Restate the data exactly as given and keep the pictures out.

========================

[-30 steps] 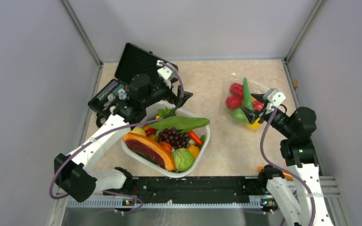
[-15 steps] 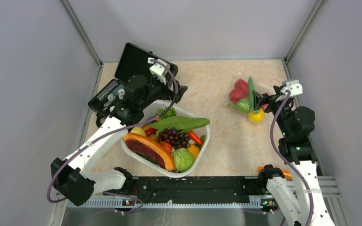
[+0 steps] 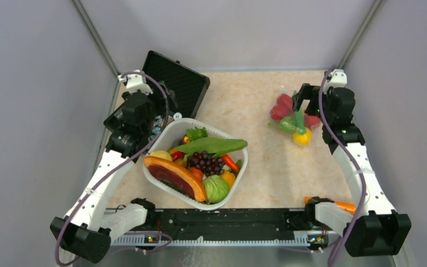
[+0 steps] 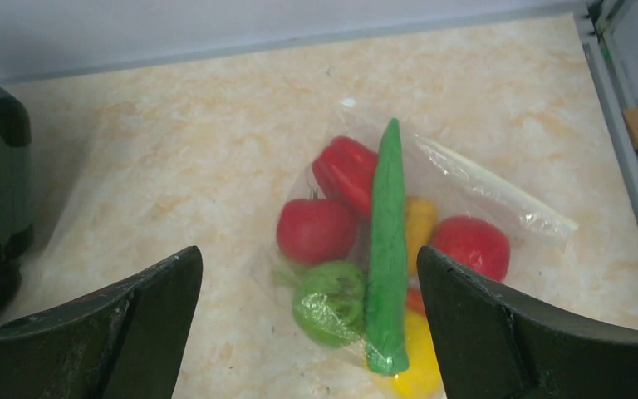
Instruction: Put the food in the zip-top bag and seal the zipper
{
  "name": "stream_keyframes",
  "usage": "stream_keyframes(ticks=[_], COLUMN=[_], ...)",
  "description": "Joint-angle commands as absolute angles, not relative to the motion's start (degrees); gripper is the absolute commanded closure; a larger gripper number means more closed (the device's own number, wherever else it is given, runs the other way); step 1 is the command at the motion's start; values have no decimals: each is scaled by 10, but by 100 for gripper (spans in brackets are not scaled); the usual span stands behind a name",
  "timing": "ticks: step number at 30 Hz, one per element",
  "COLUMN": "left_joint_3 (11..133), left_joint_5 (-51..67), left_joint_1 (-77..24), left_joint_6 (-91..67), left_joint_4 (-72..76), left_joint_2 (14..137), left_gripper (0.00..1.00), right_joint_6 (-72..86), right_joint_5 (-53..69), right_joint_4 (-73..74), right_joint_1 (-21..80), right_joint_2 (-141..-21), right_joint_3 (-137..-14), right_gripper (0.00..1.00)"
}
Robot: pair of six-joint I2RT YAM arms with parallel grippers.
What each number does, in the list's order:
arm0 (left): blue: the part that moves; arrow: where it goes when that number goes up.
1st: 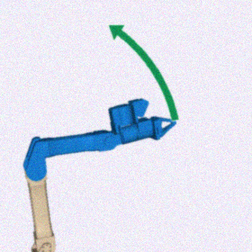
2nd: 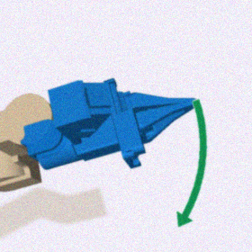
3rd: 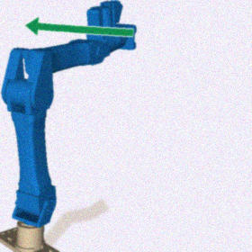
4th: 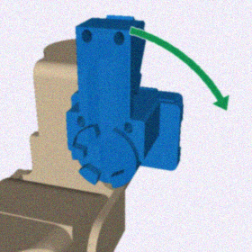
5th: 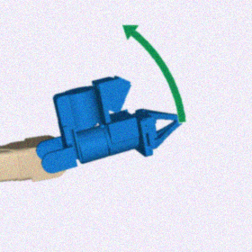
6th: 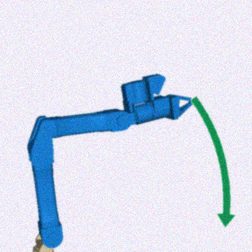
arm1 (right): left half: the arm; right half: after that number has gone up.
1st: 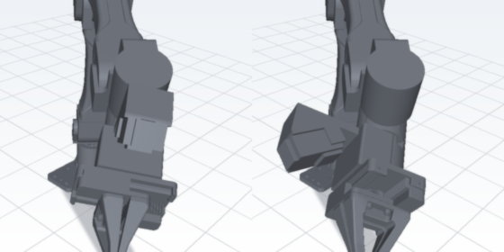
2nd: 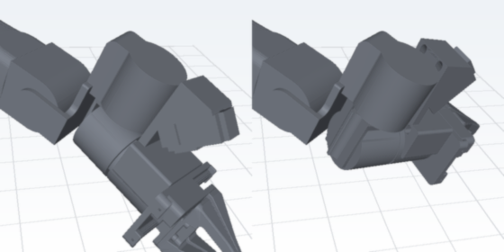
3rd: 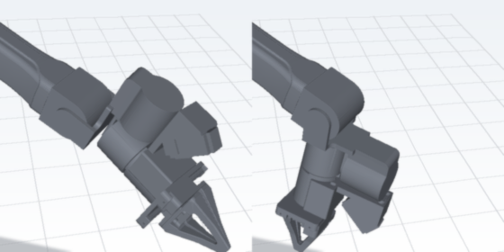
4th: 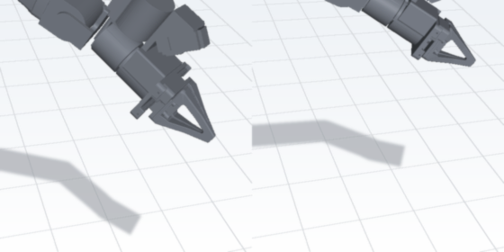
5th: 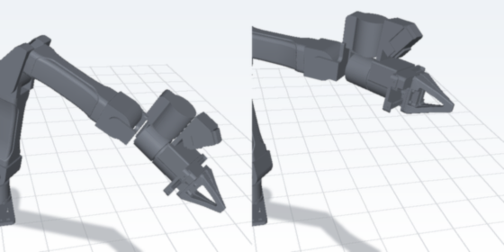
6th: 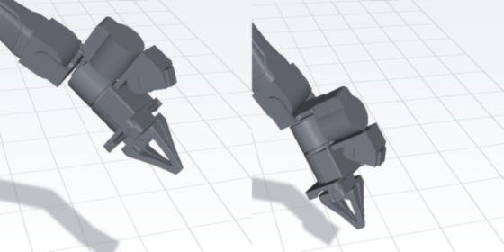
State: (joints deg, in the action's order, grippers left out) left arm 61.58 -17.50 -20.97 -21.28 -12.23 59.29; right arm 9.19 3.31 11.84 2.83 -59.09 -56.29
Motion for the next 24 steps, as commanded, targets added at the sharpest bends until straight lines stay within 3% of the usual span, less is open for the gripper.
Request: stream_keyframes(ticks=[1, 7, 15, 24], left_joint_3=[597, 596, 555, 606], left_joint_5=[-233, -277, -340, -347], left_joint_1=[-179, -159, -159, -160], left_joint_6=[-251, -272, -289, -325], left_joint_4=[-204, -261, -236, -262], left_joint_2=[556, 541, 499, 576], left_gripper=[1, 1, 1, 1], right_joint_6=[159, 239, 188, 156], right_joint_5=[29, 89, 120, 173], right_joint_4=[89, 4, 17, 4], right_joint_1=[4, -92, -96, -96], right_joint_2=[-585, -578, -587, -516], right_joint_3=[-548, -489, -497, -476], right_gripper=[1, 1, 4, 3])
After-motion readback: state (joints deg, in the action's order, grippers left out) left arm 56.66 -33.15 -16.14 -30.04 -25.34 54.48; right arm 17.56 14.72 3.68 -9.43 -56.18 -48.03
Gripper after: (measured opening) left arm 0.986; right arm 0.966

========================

TASK OUTPUT:
[-30 steps] 
[-15 steps] 
[+0 steps] 
[+0 steps] 
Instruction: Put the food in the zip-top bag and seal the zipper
{
  "name": "stream_keyframes",
  "usage": "stream_keyframes(ticks=[_], COLUMN=[_], ...)",
  "description": "Joint-angle commands as absolute angles, not relative to the motion's start (degrees); gripper is the absolute commanded closure; a larger gripper number means more closed (the device's own number, wherever else it is given, runs the other way); step 1 is the command at the motion's start; values have no decimals: each is scaled by 10, but by 100 for gripper (spans in brackets are not scaled); the usual span stands behind a name",
  "timing": "ticks: step number at 30 Hz, one per element",
  "COLUMN": "left_joint_3 (11..133), left_joint_5 (-51..67), left_joint_1 (-77..24), left_joint_6 (-91..67), left_joint_4 (-72..76), left_joint_2 (14..137), left_gripper (0.00..1.00), right_joint_6 (-72..86), right_joint_5 (-53..69), right_joint_4 (-73..74), right_joint_1 (-21..80), right_joint_2 (-141..-21), right_joint_3 (-137..-14), right_gripper (0.00..1.00)"
}
Robot: pair of six-joint I2RT YAM arms with parallel grippers.
What each number does, in the list's order:
arm0 (left): blue: the part that moves; arrow: where it goes when that number goes up.
1st: 
2nd: 
3rd: 
4th: 
5th: 
6th: 
arm1 (right): left half: the arm; right half: after that number has gone up.
1st: 
2nd: 
3rd: 
4th: 
5th: 
6th: 
State: (joints deg, in the action's order, grippers left out) left arm 61.58 -17.50 -20.97 -21.28 -12.23 59.29; right arm 9.19 3.31 11.84 2.83 -59.09 -56.29
Motion for the next 24 steps, as commanded, targets added at the sharpest bends until straight lines stay within 3% of the usual span, less is open for the gripper.
Request: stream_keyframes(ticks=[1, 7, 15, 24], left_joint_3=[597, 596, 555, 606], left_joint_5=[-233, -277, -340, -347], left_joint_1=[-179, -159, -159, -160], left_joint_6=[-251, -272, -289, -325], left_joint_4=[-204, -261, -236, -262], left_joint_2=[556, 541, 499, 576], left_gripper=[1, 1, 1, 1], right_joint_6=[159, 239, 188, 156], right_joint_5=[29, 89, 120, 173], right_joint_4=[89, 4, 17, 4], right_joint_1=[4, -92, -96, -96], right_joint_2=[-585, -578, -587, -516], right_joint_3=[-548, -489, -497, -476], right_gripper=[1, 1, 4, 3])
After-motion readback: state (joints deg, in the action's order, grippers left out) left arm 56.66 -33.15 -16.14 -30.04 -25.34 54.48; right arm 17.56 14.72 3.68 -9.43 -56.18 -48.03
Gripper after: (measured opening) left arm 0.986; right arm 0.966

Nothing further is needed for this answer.